FACULTY OFFERED EARLY RETIREMENT PLANS AS PART OF BUDGET CUTS

As part of its strategy to deal with state-mandated budget cuts over the next two years, Old Dominion is offering two retirement options to faculty.

In a letter that went to full-time faculty Feb. 4, President Roseann Runte outlined two retirement options and invited interested faculty to apply by Feb. 22.

The first option is an Early Retirement Incentive Program available to tenured faculty 55 or older (on the date of retirement) who have at least 10 years of full-time service at Old Dominion.

Faculty who meet these and other criteria and who are approved for the program would retire effective June 1 of this year in return for a retirement incentive of up to 50 percent of the individual's current base salary.

"I realize that a major life decision such as retirement cannot be made without a thorough evaluation," Runte said in her letter. "Faculty whose applications for the Early Retirement Incentive Program are approved will be notified soon after the application deadline. They will then have five weeks from the date of the notification to sign the retirement contract with the university."

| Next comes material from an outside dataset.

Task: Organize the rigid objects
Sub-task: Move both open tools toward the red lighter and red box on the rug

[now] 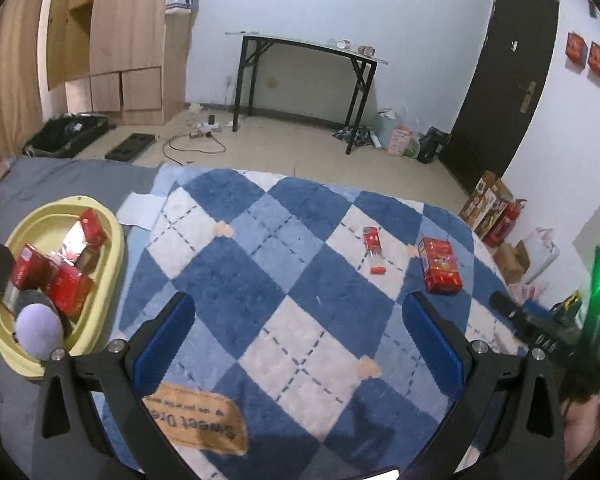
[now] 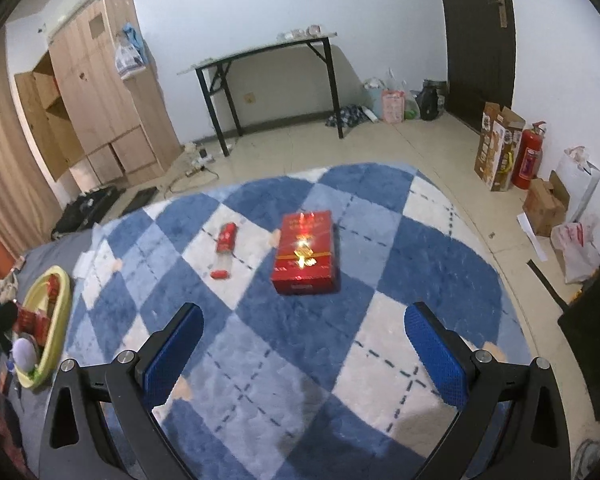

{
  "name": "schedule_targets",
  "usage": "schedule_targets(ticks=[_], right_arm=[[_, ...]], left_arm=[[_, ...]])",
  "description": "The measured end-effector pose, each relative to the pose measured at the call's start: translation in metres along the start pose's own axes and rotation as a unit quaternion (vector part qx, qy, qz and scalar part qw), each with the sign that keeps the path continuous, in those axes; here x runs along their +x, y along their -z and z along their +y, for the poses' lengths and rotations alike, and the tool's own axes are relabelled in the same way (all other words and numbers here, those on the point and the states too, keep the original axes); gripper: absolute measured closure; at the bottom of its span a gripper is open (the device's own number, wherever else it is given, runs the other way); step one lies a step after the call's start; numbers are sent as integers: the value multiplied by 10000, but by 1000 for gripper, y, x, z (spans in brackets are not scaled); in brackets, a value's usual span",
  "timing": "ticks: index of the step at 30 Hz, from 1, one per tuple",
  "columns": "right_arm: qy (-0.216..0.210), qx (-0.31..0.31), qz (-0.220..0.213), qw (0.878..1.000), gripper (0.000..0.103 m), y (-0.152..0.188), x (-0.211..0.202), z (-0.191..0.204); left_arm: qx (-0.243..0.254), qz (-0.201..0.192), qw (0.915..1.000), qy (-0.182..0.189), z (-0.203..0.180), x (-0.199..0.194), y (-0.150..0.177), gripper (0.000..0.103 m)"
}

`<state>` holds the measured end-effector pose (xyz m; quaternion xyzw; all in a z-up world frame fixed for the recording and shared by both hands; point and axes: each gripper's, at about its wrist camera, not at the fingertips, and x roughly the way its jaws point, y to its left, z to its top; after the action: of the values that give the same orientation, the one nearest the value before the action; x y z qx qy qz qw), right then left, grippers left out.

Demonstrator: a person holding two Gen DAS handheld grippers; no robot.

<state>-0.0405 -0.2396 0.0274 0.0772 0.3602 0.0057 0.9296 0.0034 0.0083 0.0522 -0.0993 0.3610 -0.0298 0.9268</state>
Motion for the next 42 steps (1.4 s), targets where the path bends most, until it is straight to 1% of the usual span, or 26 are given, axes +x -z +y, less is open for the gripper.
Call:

The second option - retirement with a part-time teaching contract of up to either two or three years - is open to full-time faculty with no specific eligibility criteria related to age, tenure status, length of service or location of the position.

"The advantages of these part-time employment options are that individuals will have the time to continue their research and provide service to the university," Runte said in her letter. "They can maintain contact with the university and their colleagues while maintaining the privileges of a faculty member. The payments received under these part-time contracts would not affect the retirement payments to which the faculty member would be entitled.

"Additional advantages of this arrangement to the university are that we will continue to benefit from the services, talents and expertise of experienced faculty while reducing overall expenditures by appointing junior faculty replacements."

For its part in helping overcome statewide deficits of $1 billion a year, Old Dominion is faced with a 3 percent budget reduction for the remainder of the current fiscal year, amounting to nearly $2.6 million. This will also require a base budget reduction of 7 percent for the next fiscal year and an additional 1 percent (8 percent, cumulatively) the following fiscal year, according to Robert L. Fenning, vice president for administration and finance.

In order to address the 3 percent reduction for the remainder of 2001-02, the university will freeze certain open positions and defer some presidential initiatives which would have been funded with tuition and fee revenue generated by enrollment increases, Fenning said. Other measures include cutting back on travel and postage, as well as limiting the purchase of equipment and supplies.

Runte recently announced that she has suspended the provost search, but noted that the search process could be restarted later in the year. David R. Hager has been serving as acting provost and vice president for academic affairs since former Provost Jo Ann Gora left the university last summer to become chancellor of the University of Massachusetts at Boston.